Saved data entries>

■ ■ ■ ■ ■

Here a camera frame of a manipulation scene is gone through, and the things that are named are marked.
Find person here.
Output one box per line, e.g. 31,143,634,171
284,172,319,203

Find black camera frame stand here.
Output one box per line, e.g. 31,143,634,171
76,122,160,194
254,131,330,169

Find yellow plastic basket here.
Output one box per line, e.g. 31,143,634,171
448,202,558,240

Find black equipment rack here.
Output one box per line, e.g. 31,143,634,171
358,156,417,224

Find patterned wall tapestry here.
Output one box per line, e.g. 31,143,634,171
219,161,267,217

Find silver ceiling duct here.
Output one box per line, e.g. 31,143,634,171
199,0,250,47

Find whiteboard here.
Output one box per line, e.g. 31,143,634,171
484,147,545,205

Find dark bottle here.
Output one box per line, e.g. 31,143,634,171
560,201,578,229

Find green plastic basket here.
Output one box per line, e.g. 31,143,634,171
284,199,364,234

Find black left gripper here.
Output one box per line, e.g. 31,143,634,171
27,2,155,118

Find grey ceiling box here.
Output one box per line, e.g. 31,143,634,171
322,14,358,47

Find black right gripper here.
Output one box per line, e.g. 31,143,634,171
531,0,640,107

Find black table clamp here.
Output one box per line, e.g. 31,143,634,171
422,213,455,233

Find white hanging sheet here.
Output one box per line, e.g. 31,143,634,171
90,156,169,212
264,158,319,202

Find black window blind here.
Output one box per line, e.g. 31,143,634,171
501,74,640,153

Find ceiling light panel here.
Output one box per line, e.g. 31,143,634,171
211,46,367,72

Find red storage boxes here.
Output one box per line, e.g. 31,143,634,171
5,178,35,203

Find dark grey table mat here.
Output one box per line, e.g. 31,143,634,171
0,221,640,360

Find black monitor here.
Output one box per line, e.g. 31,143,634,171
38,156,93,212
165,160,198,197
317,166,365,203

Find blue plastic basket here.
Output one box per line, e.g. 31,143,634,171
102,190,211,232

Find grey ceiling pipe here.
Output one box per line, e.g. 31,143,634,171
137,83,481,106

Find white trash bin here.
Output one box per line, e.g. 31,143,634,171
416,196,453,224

■ ■ ■ ■ ■

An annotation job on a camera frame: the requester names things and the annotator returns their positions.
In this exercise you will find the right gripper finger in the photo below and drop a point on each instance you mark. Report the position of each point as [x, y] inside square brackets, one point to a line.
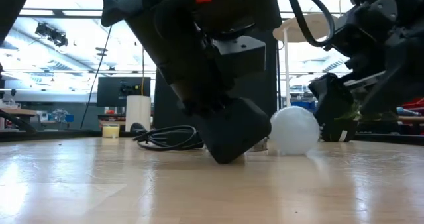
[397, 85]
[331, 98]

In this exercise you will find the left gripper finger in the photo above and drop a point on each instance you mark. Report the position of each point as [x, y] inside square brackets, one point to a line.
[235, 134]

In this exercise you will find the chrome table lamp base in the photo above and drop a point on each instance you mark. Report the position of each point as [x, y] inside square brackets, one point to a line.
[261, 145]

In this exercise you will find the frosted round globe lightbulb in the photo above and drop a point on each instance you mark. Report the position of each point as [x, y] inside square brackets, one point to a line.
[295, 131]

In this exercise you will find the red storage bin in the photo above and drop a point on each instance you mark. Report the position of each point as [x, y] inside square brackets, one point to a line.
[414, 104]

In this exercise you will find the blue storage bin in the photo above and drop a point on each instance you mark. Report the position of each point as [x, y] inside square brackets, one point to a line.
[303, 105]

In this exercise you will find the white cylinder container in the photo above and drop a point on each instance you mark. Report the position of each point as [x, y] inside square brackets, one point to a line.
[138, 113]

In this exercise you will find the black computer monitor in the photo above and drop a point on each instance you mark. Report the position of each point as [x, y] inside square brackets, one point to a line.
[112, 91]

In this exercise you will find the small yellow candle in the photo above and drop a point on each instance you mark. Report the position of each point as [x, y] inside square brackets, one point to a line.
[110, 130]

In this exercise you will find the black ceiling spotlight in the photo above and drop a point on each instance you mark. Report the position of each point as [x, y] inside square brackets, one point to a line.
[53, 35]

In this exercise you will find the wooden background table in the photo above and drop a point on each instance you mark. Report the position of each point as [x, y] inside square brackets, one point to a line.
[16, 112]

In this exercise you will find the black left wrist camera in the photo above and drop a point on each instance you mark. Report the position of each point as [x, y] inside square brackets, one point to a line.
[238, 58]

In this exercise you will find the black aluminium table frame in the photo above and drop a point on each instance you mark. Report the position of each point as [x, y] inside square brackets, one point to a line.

■ ■ ■ ■ ■

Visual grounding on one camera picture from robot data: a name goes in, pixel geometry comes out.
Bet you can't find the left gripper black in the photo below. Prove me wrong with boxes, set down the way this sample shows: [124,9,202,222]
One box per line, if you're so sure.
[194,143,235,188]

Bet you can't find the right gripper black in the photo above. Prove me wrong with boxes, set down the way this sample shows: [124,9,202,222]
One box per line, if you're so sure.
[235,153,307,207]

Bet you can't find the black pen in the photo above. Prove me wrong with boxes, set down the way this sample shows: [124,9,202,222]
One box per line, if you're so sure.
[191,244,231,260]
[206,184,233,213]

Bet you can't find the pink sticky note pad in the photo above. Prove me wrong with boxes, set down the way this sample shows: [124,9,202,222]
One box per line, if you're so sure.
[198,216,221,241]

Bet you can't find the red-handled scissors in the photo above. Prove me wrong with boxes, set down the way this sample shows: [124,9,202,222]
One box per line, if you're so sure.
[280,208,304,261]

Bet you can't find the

■ ■ ■ ■ ■

Exercise instructions> Say how many lines in the records include the string "things", giving the figure by itself.

Result of this exercise> 2